▸ **Work request**
Give back exactly the lines from the start of the listing to the line containing "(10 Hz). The", inclusive, and nothing beyond them.

- Opening Delimiter -

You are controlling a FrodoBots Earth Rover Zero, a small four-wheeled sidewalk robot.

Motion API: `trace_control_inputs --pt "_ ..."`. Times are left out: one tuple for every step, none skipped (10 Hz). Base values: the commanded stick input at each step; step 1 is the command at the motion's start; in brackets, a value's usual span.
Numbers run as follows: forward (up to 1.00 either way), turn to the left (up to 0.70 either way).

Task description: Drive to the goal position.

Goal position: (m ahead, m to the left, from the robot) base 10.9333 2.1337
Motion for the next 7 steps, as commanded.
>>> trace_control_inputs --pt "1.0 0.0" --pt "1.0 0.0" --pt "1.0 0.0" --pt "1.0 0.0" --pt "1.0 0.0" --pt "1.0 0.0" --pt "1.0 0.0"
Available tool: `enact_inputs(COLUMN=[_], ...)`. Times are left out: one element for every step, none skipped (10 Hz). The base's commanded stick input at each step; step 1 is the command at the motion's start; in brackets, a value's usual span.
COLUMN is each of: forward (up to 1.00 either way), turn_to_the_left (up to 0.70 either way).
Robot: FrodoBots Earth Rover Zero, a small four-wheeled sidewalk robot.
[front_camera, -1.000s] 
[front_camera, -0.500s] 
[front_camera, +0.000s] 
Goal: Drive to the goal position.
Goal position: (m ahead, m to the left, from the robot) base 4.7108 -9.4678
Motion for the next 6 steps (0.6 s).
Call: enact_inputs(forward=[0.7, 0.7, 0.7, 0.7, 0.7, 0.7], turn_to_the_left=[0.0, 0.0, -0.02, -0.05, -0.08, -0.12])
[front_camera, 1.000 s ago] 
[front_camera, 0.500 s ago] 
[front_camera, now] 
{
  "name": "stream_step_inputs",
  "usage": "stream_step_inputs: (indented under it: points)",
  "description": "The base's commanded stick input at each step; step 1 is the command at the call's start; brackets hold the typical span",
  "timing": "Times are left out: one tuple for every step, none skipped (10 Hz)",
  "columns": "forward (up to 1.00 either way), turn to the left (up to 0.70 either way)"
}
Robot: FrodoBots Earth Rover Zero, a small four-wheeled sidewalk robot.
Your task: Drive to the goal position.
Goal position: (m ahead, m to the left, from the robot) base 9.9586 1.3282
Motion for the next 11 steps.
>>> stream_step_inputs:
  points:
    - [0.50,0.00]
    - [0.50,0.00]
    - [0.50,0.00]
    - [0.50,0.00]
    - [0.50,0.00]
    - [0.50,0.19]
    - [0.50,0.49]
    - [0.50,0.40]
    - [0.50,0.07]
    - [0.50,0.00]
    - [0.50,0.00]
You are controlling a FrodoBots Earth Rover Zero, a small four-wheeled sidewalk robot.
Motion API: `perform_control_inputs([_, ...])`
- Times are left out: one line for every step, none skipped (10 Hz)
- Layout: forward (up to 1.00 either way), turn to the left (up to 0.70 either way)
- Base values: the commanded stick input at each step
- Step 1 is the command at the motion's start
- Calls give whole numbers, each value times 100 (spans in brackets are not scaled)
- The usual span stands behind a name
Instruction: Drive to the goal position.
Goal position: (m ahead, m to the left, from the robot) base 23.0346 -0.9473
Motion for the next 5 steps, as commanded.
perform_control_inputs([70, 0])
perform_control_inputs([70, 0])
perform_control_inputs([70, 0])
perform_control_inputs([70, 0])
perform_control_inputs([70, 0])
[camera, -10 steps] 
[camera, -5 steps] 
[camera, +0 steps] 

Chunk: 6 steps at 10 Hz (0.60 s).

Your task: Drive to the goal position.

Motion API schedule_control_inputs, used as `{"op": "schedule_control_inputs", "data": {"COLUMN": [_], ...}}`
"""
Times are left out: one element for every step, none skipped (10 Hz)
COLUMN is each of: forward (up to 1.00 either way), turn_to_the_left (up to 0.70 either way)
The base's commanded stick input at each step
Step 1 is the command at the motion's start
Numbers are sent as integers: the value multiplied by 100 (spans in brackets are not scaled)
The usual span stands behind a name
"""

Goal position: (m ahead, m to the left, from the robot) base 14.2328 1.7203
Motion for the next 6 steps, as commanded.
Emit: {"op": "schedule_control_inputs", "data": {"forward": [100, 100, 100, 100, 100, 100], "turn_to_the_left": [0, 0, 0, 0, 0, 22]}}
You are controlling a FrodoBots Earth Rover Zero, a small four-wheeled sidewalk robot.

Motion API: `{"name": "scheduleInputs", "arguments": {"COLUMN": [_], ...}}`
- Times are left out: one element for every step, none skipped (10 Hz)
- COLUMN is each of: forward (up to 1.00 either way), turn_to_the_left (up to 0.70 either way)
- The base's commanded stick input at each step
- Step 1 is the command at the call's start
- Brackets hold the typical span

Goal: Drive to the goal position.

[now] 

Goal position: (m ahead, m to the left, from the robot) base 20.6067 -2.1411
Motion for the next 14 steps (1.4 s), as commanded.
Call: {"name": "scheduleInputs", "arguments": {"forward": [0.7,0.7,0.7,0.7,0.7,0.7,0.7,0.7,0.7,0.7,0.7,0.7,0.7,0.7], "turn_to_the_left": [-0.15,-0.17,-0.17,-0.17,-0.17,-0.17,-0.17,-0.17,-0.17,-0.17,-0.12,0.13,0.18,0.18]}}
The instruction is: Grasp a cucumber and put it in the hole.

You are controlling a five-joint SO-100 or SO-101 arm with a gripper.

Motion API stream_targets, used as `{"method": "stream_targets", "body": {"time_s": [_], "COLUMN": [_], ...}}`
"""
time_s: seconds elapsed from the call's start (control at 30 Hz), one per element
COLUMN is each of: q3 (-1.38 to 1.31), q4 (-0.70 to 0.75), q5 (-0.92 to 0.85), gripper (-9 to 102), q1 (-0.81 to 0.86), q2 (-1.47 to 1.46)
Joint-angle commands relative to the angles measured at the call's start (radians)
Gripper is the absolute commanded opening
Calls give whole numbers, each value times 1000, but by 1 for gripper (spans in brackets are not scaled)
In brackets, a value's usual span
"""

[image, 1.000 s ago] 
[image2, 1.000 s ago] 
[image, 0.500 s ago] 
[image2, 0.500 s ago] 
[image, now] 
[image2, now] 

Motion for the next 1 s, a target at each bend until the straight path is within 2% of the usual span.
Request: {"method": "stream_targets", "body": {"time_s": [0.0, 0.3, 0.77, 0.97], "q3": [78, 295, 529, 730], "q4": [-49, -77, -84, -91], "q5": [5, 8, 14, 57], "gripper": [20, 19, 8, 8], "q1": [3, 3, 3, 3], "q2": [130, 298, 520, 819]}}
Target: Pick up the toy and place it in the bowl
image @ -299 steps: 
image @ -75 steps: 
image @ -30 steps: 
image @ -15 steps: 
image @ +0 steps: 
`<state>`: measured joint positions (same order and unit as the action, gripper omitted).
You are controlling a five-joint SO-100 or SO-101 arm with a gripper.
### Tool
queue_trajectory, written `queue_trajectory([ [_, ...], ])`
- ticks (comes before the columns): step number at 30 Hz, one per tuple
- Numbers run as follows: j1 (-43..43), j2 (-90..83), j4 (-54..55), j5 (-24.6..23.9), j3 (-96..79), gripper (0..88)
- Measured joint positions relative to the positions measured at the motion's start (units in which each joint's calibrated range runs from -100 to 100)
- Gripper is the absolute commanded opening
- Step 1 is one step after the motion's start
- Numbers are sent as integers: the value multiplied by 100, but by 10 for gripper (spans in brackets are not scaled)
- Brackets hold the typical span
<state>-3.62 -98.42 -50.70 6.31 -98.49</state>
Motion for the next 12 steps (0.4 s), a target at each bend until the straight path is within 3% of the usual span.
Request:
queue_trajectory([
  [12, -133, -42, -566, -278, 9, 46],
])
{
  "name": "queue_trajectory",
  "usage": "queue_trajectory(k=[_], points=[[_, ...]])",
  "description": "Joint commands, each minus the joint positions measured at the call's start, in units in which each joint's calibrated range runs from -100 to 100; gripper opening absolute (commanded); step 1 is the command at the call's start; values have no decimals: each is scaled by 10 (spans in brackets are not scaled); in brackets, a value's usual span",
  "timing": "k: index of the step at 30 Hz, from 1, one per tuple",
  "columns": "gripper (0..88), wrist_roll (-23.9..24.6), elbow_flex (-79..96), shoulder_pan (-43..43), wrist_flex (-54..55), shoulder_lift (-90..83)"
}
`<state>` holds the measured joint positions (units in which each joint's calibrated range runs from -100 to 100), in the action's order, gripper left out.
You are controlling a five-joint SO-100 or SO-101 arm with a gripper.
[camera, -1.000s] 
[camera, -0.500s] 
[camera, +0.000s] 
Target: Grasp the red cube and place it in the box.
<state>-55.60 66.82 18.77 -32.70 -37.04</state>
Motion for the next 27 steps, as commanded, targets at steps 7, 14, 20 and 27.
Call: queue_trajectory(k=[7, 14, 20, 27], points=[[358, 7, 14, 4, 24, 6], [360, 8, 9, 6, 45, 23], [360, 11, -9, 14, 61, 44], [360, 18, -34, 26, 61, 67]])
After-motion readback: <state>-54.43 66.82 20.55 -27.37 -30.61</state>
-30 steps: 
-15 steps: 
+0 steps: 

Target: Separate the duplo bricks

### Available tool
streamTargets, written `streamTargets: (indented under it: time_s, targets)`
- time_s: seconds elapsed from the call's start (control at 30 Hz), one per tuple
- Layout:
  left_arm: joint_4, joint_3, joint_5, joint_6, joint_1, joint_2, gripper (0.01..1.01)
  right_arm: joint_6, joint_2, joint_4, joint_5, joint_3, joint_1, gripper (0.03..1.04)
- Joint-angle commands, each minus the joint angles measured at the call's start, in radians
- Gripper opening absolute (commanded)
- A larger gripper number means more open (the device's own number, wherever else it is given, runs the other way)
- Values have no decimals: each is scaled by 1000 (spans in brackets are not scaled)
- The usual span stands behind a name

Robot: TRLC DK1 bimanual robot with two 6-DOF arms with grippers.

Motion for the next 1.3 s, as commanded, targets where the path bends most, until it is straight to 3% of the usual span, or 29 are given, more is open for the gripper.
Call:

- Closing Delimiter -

▸ **Output**
You are controlling a FrodoBots Earth Rover Zero, a small four-wheeled sidewalk robot.

Motion API: `trace_control_inputs --pt "_ ..."`. Times are left out: one tuple for every step, none skipped (10 Hz). Base values: the commanded stick input at each step; step 1 is the command at the motion's start; in brackets, a value's usual span.
Numbers run as follows: forward (up to 1.00 either way), turn to the left (up to 0.70 either way).

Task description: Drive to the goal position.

Goal position: (m ahead, m to the left, from the robot) base 10.9333 2.1337
Motion for the next 7 steps, as commanded.
>>> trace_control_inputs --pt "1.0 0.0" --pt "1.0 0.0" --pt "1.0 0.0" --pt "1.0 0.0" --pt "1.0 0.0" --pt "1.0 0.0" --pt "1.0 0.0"
Available tool: `enact_inputs(COLUMN=[_], ...)`. Times are left out: one element for every step, none skipped (10 Hz). The base's commanded stick input at each step; step 1 is the command at the motion's start; in brackets, a value's usual span.

Work on this exercise is complete.